Pero el local no era famoso solo por la zarapa. También se servía arroz fresco -con grano sacado directamente del bulto, sin lavarlo nunca-, el arroz con frijolito negro, el cucayo y, sobre todo, la salsa de carne, que el abuelo les echaba a sus zarapas con un gesto particular. Armando recuerda que usaba harina para darle espesura a la sopa y a esa salsa de carne. El menú también tenía ombligo guisado, carne de cohete, carne molida, sobrebarriga, sancocho de rabo, cerdo, ensalada payasito y los infaltables patacones. ¿De tomar?
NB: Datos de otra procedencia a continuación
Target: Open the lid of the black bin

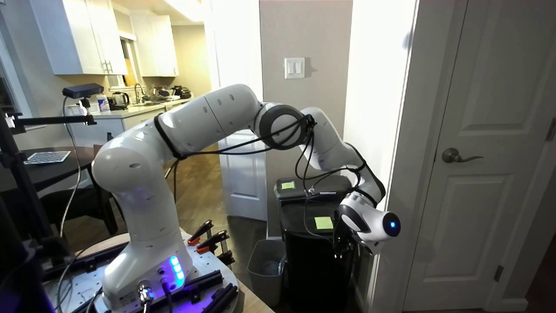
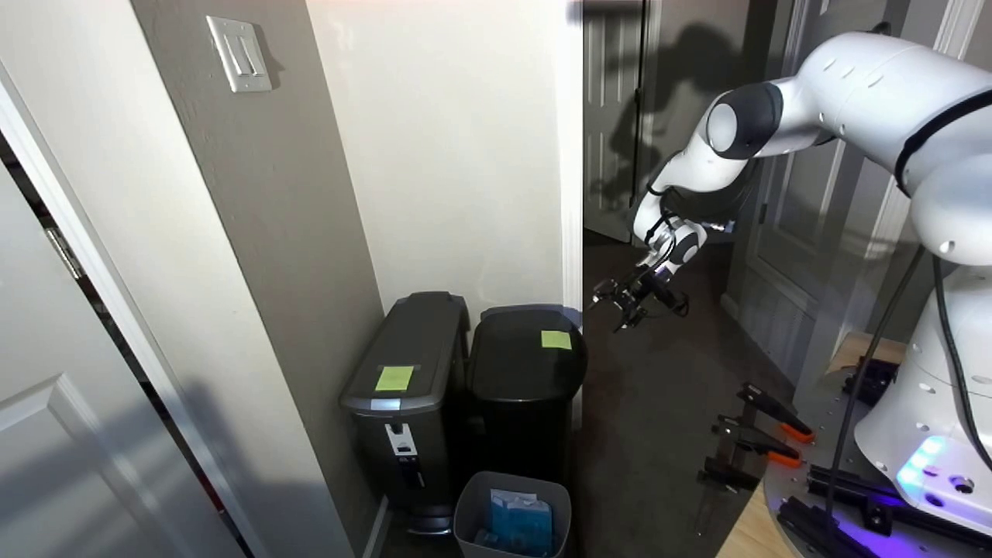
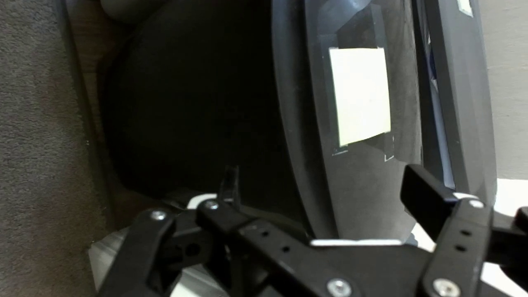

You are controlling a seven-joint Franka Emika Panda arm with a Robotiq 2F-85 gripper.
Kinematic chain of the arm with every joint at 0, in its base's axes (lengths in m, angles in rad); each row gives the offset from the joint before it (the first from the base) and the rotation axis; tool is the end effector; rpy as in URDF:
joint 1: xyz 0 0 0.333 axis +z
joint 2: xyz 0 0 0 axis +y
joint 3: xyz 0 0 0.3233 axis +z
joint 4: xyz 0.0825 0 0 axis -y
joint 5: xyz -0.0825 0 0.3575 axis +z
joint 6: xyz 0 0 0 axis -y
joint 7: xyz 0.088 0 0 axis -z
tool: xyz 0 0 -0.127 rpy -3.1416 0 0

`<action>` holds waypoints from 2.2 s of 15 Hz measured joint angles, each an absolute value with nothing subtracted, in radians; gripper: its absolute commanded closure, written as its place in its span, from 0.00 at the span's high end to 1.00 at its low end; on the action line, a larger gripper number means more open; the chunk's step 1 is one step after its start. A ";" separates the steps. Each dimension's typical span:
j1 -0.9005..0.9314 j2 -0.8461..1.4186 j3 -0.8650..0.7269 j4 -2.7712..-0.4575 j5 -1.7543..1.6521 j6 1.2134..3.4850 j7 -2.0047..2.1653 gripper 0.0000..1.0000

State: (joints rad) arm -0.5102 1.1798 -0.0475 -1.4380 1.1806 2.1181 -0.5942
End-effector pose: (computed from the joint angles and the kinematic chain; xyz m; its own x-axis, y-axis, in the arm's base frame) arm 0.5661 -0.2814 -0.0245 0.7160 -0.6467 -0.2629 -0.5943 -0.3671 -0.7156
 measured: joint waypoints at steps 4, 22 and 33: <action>-0.507 1.233 -0.039 -1.377 1.196 2.123 -0.592 1.00; -0.478 1.394 0.031 -1.182 1.198 2.208 -0.576 1.00; -0.507 1.408 0.099 -1.169 1.270 2.208 -0.576 1.00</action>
State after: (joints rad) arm -0.5070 1.4079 0.0993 -1.1689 1.2700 2.2075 -0.5765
Guarapo de panela que servía en latas de avena Quaker. Otro empaque reciclado era el papel de los bultos de azúcar, que algunos confundían con bolsas de cemento pues en aquella época el color de cartón crudo era el mismo para ambas.

Otros dicen que no era tanto el sabor sino la cantidad. “Eran las comidas más baratas y las más sabrosas del mercado. Con una comían hasta cuatro personas. Yo compre ‘Villas’, como le decíamos a las comidas, a tres pesos y eran cerros de patacones, carne molida, arroz, etcétera”, escribió uno. Otra comensal recordó:  “Un día fuimos a comer donde el señor Rafael Villa. Yo podría tener once o doce añitos y me trajeron una pala con arroz de frijolitos, una inmensa chuleta frita, una ensalada roja o de remolacha, un plátano en tentación y un guarapo. Señores, yo no alcancé ni a comer la mitad, pero sí sé que eso sabía a gloria, sobretodo la chuleta. ¡Que nostalgia!”. Uno más rememoró: “Yo duré muchos años desayunando donde Rafael Villa. El desayuno era arroz recién hecho, cuatro patacones e hígado en bistec. ¡Que delicia una comida como esa!”. 

Pero más que un buen y generoso cocinero, el abuelo Rafael Villa era ante todo un buen hombre. Muchos recuerdos giran alrededor de su calidad como persona. “Rafa era un mecenas. Él le vendía lo que usted tuviera en la mano: dos pesos, cinco pesos o mil pesos. Era un bacán. De ahí nadie salía con hambre, tremenda persona. Cuando iba allá, salía bien ‘puyuyo’ (lleno)”, recordó alguien. Al abuelo Villa le servía al policía y al malandrín; al que tenía mucho y al que no tenía casi nada; al borracho o al amanecido. Llegaba a las once de la noche, para que todo estuviera listo a las cuatro de la mañana justo al comienzo de la jornada del mercado y para atender a los rezagados de la noche. Incluso, había quienes creían que la atención era las 24 horas. “Los que asistíamos a los teatros Padilla y Rialto antes de entrar llegábamos dónde Rafa a comprar arroz con carne guisada y papa. Aquéllos tiempos que no volverán. Los añoro”, dijo uno más. 

Y junto al Tata estaban Roberto Guerrero Marzán, ’Gasperi’, nacido en San Onofre, al que unos recuerdan como mesero y otros como cocinero, pero que en realidad era un dicharachero vendedor de chance muy allegado a la familia, que llegaba con frecuencia al restaurante y siempre se remangaba para ayudar. “Recuerdo que Albertina rallaba los cocos con ambas manos, en un rallador grandísimo. ¡Qué tiempos aquellos!”, dijo otro conocedor. Albertina era un gay panameño que se ocupaba de labores como esa en la cocina.  “Otro personaje algo pintoresco era el ‘Loco Pello’, quién pelaba los plátanos, cargaba las latas de agua, y sacaba la basura. Fumaba tabacos y siempre andaba descalzo”, recuerda Armando. Junto con ellos, trabajadores como Julia, María, Alberto y Félix.  

Al final al negocio le pasó como a otros con el traslado del Mercado Público, en 1978. En Bazurto las cosas no marcharon tan bien como en Getsemaní, así que terminó por cerrar. El ‘Tata’ murió en 2016 y con él toda una época de la comida en Cartagena.